[RECORDS]:
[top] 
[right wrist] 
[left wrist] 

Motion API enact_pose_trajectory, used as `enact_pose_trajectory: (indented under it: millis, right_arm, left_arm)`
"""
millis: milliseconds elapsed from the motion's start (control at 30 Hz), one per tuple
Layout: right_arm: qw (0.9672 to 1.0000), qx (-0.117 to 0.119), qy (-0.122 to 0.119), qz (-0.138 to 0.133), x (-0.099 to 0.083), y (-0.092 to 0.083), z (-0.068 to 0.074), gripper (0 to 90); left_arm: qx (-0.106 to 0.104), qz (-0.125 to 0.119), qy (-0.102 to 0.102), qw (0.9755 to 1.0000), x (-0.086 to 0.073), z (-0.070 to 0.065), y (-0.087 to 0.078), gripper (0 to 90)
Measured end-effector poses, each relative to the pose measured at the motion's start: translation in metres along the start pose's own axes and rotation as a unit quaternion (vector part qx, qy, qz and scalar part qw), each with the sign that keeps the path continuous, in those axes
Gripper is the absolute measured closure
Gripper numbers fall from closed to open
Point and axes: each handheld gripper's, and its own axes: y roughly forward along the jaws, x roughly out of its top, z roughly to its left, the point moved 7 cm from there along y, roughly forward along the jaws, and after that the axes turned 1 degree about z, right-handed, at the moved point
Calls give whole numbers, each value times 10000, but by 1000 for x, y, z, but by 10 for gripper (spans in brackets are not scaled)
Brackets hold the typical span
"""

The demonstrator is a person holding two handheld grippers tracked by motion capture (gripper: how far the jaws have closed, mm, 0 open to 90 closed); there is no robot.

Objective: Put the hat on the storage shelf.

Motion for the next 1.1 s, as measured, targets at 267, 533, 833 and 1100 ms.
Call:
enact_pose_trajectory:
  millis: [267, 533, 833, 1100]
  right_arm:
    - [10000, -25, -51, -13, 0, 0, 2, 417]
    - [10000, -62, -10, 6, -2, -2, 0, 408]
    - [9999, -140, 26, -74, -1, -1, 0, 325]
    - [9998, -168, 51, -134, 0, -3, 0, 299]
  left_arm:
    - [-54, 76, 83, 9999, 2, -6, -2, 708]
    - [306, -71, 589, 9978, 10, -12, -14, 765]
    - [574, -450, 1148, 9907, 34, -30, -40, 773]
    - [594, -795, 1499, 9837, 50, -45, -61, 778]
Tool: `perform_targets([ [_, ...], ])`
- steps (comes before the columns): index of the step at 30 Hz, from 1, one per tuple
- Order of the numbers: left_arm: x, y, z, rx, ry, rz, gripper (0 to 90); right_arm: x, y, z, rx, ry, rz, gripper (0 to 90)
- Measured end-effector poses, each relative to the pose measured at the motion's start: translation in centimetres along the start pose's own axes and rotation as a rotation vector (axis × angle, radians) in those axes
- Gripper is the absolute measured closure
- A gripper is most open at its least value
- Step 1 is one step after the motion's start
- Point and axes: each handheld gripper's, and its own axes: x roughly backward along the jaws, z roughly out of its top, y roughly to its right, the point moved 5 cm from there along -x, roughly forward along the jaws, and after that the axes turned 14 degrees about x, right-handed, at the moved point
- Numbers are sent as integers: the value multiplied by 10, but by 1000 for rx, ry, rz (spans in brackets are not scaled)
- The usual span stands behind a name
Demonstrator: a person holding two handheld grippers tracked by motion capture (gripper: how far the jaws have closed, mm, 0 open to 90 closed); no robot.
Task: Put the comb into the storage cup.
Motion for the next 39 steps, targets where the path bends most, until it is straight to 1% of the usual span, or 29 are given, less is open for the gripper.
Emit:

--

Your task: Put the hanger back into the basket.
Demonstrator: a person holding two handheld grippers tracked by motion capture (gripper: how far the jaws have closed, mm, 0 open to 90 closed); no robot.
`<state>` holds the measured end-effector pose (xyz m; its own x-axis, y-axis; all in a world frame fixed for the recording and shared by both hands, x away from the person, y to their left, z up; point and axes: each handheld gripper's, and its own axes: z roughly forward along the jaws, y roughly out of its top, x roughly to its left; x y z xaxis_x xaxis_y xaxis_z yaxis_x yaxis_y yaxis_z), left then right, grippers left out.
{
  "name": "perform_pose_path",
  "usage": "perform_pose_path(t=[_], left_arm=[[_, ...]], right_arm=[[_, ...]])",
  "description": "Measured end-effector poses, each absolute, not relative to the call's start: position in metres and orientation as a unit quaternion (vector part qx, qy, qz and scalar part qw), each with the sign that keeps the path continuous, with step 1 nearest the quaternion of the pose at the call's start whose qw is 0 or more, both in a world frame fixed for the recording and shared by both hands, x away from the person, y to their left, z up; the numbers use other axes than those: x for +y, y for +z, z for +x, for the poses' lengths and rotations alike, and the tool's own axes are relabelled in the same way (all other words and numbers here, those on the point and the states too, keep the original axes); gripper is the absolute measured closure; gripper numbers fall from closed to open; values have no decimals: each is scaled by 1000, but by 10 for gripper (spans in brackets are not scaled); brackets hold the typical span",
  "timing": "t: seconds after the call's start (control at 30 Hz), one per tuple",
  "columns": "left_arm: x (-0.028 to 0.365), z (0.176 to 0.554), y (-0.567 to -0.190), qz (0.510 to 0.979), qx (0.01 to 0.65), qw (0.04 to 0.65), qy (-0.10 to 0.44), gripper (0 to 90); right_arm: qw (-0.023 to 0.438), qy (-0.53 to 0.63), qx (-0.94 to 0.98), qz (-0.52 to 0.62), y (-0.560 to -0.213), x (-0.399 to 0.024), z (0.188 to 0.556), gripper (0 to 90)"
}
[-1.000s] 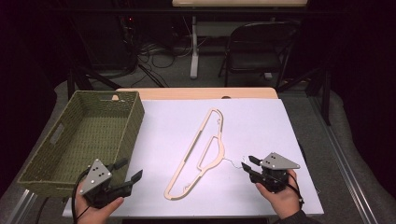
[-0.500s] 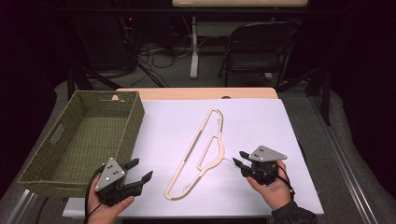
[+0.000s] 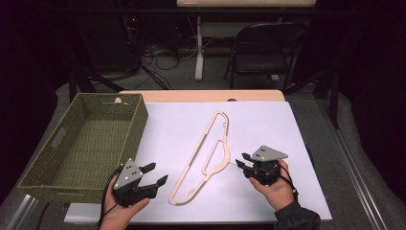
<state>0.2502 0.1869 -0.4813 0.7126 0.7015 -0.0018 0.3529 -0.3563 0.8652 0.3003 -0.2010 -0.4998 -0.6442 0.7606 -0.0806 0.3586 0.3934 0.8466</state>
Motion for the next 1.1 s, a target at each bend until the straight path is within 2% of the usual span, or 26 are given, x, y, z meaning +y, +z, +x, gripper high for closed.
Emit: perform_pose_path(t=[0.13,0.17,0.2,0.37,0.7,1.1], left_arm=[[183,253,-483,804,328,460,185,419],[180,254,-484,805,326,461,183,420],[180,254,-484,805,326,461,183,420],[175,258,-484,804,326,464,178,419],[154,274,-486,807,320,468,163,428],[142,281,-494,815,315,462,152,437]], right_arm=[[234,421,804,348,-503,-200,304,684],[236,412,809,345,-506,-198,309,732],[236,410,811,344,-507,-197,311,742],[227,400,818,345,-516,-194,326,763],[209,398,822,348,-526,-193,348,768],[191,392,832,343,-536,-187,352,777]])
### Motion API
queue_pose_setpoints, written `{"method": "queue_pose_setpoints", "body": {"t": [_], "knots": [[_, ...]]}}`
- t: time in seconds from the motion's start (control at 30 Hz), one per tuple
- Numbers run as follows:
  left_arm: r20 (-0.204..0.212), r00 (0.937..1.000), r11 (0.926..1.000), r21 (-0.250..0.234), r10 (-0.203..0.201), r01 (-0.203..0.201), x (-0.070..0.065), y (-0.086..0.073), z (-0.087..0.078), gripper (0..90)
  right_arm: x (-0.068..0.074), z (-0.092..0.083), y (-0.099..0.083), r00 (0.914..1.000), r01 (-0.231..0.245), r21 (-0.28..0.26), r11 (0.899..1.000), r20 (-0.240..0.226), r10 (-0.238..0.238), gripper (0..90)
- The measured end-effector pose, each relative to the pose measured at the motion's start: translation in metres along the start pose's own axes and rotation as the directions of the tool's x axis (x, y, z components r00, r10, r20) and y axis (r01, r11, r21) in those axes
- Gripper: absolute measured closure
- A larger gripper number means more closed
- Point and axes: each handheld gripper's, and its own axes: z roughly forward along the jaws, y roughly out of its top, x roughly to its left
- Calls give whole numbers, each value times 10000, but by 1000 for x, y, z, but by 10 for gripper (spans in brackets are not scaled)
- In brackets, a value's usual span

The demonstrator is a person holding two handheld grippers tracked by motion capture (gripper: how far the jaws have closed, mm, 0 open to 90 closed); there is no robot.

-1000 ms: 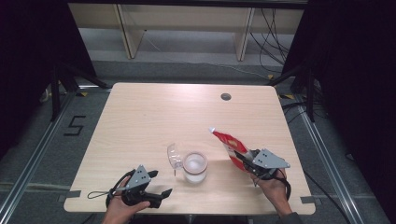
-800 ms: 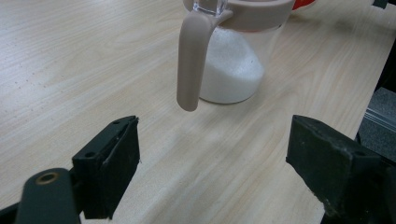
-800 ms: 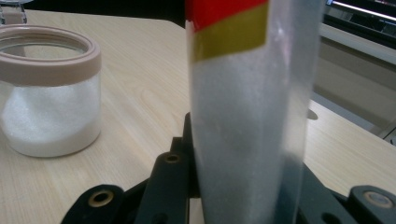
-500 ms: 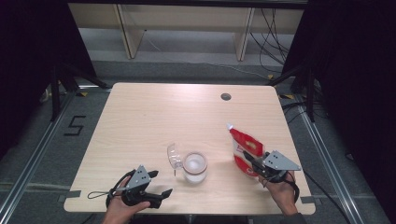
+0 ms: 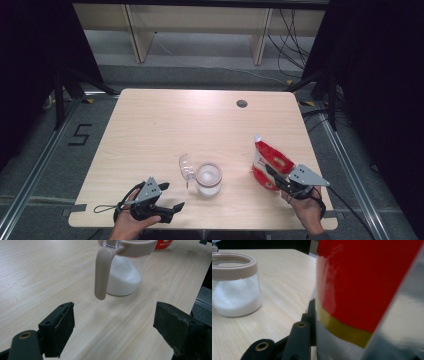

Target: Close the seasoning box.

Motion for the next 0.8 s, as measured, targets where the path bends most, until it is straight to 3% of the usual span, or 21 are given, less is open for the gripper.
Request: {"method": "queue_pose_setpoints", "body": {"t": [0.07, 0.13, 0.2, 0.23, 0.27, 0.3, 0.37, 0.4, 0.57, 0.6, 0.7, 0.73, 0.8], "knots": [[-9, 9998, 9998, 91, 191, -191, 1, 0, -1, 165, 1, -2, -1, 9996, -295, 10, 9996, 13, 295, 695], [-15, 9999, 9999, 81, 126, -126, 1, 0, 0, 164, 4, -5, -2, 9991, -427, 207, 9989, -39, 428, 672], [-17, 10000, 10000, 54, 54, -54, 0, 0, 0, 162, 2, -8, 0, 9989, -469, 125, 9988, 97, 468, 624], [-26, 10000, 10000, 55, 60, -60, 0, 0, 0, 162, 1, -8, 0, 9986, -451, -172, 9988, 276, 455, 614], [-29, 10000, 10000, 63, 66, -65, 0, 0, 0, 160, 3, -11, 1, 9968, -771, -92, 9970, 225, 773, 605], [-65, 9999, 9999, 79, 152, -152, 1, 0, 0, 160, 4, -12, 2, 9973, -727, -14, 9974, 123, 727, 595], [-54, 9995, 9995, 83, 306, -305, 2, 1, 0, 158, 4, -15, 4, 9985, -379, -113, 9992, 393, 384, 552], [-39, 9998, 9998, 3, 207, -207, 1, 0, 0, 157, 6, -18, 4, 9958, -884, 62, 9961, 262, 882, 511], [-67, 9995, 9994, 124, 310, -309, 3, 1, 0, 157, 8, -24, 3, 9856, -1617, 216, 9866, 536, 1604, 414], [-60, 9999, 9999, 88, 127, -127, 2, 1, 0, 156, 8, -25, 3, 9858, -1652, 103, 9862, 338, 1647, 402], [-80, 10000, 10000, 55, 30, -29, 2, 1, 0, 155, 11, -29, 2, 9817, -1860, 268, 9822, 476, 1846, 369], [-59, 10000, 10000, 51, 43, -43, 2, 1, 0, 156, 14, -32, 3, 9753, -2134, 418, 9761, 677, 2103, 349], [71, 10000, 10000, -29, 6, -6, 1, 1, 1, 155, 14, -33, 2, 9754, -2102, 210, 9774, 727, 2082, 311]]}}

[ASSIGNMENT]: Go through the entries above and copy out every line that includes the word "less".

[COMPLETED EXERCISE]:
Motion for the next 39 steps, targets where the path bends most, until it is straight to 1% of the usual span, or 29 are given, less is open for the gripper.
Motion for the next 0.8 s, as measured, targets where the path bends most, until it is straight to 3% of the usual span, or 21 are given, less is open for the gripper.

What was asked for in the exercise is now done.